• [THE DATA]:
____

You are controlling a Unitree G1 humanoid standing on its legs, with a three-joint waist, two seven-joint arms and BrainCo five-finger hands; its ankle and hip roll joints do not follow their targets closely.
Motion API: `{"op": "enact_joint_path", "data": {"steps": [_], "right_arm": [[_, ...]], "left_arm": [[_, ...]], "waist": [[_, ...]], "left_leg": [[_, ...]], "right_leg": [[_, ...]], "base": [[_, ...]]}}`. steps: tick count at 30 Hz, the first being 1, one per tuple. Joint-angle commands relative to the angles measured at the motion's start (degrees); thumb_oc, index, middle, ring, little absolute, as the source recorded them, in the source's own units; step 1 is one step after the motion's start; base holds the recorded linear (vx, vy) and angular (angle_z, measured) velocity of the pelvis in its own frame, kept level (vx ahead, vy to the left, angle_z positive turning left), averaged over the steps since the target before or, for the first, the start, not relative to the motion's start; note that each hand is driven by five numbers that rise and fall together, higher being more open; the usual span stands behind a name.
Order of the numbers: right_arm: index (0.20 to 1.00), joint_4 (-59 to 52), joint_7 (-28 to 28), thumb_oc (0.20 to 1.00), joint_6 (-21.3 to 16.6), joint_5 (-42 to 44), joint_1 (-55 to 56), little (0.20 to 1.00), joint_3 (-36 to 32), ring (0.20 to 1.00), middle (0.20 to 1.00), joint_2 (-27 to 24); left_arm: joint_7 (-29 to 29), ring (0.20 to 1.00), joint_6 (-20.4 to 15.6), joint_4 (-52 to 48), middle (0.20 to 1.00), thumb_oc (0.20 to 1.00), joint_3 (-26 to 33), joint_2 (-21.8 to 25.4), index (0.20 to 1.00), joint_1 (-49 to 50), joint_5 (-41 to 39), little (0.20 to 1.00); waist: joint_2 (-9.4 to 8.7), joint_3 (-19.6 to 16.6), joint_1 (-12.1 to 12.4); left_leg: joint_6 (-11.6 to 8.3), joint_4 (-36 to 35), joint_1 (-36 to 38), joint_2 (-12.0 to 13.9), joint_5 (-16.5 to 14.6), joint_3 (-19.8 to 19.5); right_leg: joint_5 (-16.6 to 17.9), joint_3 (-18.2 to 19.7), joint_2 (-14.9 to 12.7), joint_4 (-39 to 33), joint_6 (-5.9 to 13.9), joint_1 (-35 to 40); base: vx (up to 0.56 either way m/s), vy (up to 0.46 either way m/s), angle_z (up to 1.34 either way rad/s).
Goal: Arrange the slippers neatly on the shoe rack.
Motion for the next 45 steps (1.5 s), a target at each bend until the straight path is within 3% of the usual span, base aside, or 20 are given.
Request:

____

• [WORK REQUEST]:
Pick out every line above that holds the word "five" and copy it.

• [OUTPUT FOR THIS EXERCISE]:
You are controlling a Unitree G1 humanoid standing on its legs, with a three-joint waist, two seven-joint arms and BrainCo five-finger hands; its ankle and hip roll joints do not follow their targets closely.
Motion API: `{"op": "enact_joint_path", "data": {"steps": [_], "right_arm": [[_, ...]], "left_arm": [[_, ...]], "waist": [[_, ...]], "left_leg": [[_, ...]], "right_leg": [[_, ...]], "base": [[_, ...]]}}`. steps: tick count at 30 Hz, the first being 1, one per tuple. Joint-angle commands relative to the angles measured at the motion's start (degrees); thumb_oc, index, middle, ring, little absolute, as the source recorded them, in the source's own units; step 1 is one step after the motion's start; base holds the recorded linear (vx, vy) and angular (angle_z, measured) velocity of the pelvis in its own frame, kept level (vx ahead, vy to the left, angle_z positive turning left), averaged over the steps since the target before or, for the first, the start, not relative to the motion's start; note that each hand is driven by five numbers that rise and fall together, higher being more open; the usual span stands behind a name.

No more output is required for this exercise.